Oceanic islands typically have very high levels of indigenous snail biodiversity when compared with continental land masses. The predatory snail Oxychilus alliarius, which has already been introduced to many places around the world, including some island groups, may have the potential to cause major declines in indigenous snails where it is established. Here we present the four best of 36 models that use O. alliarius presence and absence data from the Hawaiian Islands of Maui and Hawaii to estimate habitat suitability on the six largest Hawaiian Islands, validating the estimates based on known distributions of O. alliarius on the other four islands (Molokai, Lanai, Oahu and Kauai). These models were further validated with data from four other islands around the world to which O. alliarius has been introduced. They were then applied to 31 tropical and subtropical islands and island groups around the world, on which O. alliarius has not been recorded, to predict the extent of suitable habitat on those islands and thus the potential for O. alliarius establishment should it be introduced.
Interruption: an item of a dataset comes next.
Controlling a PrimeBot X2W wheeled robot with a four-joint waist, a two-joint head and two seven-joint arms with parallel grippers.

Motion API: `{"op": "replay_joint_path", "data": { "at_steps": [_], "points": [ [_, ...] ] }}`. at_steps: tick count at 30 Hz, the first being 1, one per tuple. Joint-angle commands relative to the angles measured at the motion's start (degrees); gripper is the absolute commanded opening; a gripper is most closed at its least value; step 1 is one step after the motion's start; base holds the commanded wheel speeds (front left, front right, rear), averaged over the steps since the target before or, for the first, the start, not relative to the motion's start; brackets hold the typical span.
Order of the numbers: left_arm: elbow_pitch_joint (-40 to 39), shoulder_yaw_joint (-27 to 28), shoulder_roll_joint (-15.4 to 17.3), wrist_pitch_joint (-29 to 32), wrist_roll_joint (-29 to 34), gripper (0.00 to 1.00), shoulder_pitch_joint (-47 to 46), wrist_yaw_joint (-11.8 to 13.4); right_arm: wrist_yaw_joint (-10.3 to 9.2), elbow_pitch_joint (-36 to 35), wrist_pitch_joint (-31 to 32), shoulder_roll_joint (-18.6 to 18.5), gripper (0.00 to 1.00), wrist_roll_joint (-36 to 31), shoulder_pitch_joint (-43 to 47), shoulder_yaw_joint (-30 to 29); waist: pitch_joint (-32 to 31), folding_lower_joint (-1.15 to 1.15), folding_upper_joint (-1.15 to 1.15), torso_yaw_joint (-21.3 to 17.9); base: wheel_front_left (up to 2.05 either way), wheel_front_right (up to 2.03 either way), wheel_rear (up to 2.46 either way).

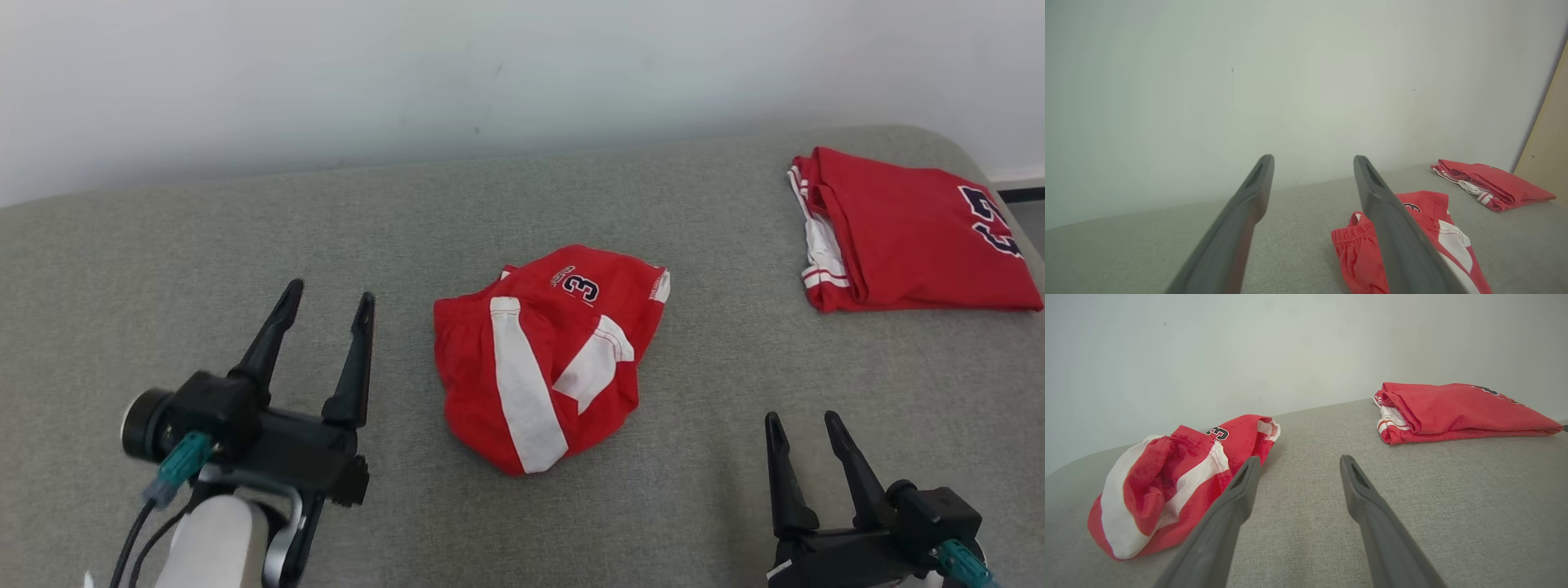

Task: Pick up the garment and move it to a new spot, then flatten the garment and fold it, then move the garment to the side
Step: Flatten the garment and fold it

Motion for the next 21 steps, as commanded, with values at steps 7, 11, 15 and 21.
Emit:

The results showed that there are islands with suitable O. alliarius habitat in the Pacific, Indian and Atlantic Oceans, and in the Caribbean Sea, and that the four models make slightly different predictions based on which environmental variables they use. The models indicate that there is still a large amount of area on islands supporting indigenous snail species that is suitable for establishment of O. alliarius.

Keywords

Climate change Endangered species Hawaii Land snail Oceanic islands Predation Species distribution models 

Notes

Acknowledgements

We thank Marty Meyer, Chuong Tran, Jaynee Kim, Travis Skelton, Kelsey Coleman, Torsten Durkan, Dylan Ressler, Kelley Leung, Deena Gary, Vince Costello, Jamie Tanino, Stephanie Joe, and David Sischo for help with surveys for O. alliarius in the Hawaiian Islands and the various landowners who granted permission to access their land. Andy Taylor and Chris Lepczyk reviewed early drafts of the paper. For information on O. alliarius in the Canary Islands we thank Heike Kappes and in Sri Lanka Fred Naggs. All research activities were completed with approval of the Natural Area Reserves Commission and with permits issued by the Hawaii Department of Land and Natural Resources (FHM09-174, FHM11-264). Contribution numbers 10786 of the University of Hawaii School of Ocean and Earth Science and Technology and 2019-009 of the Bishop Museum's Hawaii Biological Survey.

Funding

Funding was provided in part by Cooperative Agricultural Pest Surveys grants from the United States Department of Agriculture (04-8510-0796-CA, 05-8510-0796-CA, 06-8510-0796-CA, 07-8510-0796-CA, 08-8510-0796-CA, 09-8510-0796-CA), National Science Foundation award DEB-1120906, and a grant from the Oahu Army Natural Resources Program.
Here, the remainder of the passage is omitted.